Robert Fulgham tells the story about a touching experience he had with his daughter. “It was Molly’s job to hand her father his brown paper lunch bag each morning before he headed off to work. One morning, in addition to his usual lunch bag, Molly handed him a second paper bag. This one was worn and held together with duct tape, staples, and paper clips.

“Why two bags?” Fulghum asked.

“This one is something else,” Molly answered.

“What’s in it?”

“Oh, Just some stuff. Take it with you.”

At lumch time as he ate his lunch, he tore open Mollys bag and shook out the contents: two hair ribbons, three small stones, a plastic dinosaur, a pencil stub, a tiny sea shell, two animal crackers, a marble, a used chap-stick a small doll, to chocolate kisses and thirteen pennies.

Fulghum finished his lunch and empted everything into the waste basked.
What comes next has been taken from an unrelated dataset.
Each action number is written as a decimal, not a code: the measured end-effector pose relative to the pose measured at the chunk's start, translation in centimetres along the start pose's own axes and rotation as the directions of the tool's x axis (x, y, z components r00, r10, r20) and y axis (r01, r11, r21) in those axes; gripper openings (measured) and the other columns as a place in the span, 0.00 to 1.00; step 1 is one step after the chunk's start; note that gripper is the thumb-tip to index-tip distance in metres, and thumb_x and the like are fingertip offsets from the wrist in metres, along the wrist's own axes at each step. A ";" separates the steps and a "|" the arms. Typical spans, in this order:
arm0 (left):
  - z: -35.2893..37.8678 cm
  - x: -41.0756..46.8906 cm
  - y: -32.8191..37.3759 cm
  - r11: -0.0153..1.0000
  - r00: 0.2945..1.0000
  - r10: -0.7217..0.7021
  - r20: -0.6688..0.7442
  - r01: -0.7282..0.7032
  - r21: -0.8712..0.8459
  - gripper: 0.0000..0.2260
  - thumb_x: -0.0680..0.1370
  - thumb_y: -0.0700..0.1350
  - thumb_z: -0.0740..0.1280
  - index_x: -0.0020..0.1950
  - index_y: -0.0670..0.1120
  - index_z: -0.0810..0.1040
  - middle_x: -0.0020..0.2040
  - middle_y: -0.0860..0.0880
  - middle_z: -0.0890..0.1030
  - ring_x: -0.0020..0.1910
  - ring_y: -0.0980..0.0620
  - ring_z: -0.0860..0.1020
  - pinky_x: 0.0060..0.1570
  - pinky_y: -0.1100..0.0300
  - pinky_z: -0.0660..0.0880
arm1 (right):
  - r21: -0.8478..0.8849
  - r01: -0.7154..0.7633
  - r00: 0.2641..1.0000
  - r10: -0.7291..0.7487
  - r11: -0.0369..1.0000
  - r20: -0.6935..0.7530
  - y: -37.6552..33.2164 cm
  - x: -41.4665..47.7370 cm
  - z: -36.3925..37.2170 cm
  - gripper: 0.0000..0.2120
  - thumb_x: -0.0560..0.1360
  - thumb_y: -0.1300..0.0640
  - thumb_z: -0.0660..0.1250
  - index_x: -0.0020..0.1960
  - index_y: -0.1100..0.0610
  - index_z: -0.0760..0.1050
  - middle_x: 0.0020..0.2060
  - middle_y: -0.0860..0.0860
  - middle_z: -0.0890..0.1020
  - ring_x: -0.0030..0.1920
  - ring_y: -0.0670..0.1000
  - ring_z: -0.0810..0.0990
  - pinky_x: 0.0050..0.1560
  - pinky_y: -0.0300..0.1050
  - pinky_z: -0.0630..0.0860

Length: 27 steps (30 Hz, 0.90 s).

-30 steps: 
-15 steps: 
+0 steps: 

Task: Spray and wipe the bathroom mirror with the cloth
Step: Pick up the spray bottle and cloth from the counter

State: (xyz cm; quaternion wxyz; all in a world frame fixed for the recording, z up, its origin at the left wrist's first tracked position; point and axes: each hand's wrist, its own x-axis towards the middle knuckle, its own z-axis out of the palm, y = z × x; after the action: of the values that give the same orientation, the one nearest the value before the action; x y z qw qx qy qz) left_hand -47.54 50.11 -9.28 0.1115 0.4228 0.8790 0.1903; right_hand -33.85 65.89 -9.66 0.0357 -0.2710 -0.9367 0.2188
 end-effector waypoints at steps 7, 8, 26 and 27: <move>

On his return home, Molly asked him, “Where is my bag?”

“What bag?”

“You know the one I gave you this morning?”

“I left it at work. Why?”

“I forgot to put this note in it. And besides, those are my things in the sack, Daddy, the ones I really like – I thought you might like to play with them but now I want them back. You didn’t lose the bag, did you?”

Molly had given him her treasures — all that a seven year old held dear. Love in a paper sack, and he missed it. Back to the office he went.

After supper he asked Molly to tell him about the stuff in the bag. Everything had a story or a memory or was attached to dreams and imaginary friends. He himself had given her the chocolate kisses and she kept them for when she needed them.

Oh, on the note she had forgotten to place in the bag was written, “I love you daddy.”

Fulghum concludes the story: “Sometimes I think of all the times in this sweet life, when I must have missed the affection I was being given. A friend of mine calls this – “standing knee deep in the river and dying of thirst.”